Colorado climbing guide Ricardo Peña is camped on Mount Everest waiting to find out whether the fallout from an avalanche that killed a group of Sherpas will end his dream of reaching the world's highest peak.
The guides were hauling climbing gear between camps Friday when a chunk of ice tore loose and triggered an avalanche. Thirteen bodies were recovered, and three Sherpas still missing are presumed dead.
Most Sherpa mountain guides have decided to leave Everest, a guide said, confirming a walkout certain to disrupt a climbing season that already was marked by grief over the lives lost in Everest's deadliest disaster.
"We are in limbo right now. We are waiting to see how many more Sherpas and other expeditions leave, ... and we are waiting for our Sherpas' decision," Peña, owner of Alpine Expeditions in Boulder, said in a dispatch to sponsors of his Everest climb that he sent to The Denver Post on Tuesday.

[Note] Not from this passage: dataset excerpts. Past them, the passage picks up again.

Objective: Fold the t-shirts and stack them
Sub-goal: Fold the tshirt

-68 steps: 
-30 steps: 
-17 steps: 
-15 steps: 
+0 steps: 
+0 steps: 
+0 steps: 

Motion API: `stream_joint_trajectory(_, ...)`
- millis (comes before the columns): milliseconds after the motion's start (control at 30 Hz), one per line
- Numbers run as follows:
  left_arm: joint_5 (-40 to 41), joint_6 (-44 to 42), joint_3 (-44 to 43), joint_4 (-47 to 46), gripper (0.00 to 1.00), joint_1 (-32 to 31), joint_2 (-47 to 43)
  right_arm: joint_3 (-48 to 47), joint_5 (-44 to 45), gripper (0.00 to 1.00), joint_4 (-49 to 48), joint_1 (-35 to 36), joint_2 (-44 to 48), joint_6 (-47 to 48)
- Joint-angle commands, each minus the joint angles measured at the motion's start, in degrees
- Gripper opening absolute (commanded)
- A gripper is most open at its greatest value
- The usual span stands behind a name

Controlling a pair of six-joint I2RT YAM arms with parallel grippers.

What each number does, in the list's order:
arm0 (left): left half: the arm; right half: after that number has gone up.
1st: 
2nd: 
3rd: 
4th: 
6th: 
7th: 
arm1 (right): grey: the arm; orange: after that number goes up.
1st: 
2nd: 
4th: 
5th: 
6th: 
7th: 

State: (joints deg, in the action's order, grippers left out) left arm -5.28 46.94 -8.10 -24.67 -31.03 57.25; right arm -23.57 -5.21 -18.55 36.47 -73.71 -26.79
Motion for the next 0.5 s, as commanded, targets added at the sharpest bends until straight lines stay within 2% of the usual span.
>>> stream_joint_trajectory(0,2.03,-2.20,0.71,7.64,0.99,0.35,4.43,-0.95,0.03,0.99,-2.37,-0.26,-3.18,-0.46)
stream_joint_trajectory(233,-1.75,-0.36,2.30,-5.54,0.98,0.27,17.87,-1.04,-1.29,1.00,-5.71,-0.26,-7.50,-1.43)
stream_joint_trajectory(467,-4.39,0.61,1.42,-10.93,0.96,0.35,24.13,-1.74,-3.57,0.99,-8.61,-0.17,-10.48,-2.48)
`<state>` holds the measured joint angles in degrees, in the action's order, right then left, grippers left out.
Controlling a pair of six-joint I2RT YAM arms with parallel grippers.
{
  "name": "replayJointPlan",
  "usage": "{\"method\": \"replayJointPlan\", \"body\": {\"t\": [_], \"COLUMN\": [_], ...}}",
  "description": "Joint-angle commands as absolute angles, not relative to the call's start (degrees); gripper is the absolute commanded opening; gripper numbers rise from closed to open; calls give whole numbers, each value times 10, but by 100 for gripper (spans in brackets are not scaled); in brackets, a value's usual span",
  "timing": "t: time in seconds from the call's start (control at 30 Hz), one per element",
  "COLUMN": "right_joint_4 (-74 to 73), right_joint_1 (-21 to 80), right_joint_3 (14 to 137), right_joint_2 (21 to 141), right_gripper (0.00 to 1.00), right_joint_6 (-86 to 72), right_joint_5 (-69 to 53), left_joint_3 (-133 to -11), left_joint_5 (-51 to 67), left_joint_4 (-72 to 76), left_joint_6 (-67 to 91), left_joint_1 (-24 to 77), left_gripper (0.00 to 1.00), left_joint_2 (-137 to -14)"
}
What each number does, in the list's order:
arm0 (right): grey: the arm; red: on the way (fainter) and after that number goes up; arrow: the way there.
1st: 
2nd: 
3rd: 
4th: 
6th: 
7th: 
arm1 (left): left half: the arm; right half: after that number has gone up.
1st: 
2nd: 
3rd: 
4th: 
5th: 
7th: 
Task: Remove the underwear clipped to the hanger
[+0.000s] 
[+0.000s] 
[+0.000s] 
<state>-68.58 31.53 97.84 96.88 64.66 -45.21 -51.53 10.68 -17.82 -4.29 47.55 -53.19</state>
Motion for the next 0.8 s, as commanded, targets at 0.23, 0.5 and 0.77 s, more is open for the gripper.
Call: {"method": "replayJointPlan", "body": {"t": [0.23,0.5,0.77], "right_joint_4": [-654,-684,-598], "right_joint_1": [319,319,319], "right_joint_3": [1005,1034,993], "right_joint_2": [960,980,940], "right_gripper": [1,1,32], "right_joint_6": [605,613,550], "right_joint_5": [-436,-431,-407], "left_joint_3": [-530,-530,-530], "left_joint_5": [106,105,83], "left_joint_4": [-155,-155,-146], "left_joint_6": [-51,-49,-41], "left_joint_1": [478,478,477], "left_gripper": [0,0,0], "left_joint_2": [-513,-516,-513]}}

Earlier Tuesday, Nepal's government appeared to have agreed to some of the Sherpas' demands in the threatened walkout, such as setting up a relief fund for Sherpas killed or injured in climbing accidents, but the funding falls well short of what the Sherpas wanted.
The Nepal National Mountain Guide Association in Katmandu planned to try to negotiate with the Sherpas and the government because a total boycott would harm Nepal's mountaineering in the long term, said Sherpa Pasang, the group's general secretary.
"It is just impossible for many of us to continue climbing. While there are three of our friends buried in the snow, I can't imagine stepping over them. We want to honor the members we lost, and out of respect for them, we just can't continue," Pasang said.
Peña said he and his climbing party on Friday left base camp and were headed for a hanging glacier, called a serac, on Everest's west shoulder when they "heard the loud thunderlike sound of a serac collapse and an avalanche."
Minutes later, a Sherpa running down the trail told his group, "Many Sherpas up there," Peña wrote.
"I think my team members, like me, felt helpless, not being able to help at all as the tragedy was unfolding," he wrote.
Peña, who is certified as a wilderness first responder, helped treat some of the injured Sherpas, he said.
Later, he witnessed several helicopters bringing down bodies.
"It was a very, very sad sight to see the helicopters with a tow cable and the body at the end of the cable," Peña wrote.
At a base camp memorial service, Buddhist lama, or priests, read religious scripts, and Sherpas and foreign climbers burned incense butter lamps and prayed for the dead.
The victims' bodies were cremated Monday.
Denver Post staff writer Tom McGhee contributed to this report.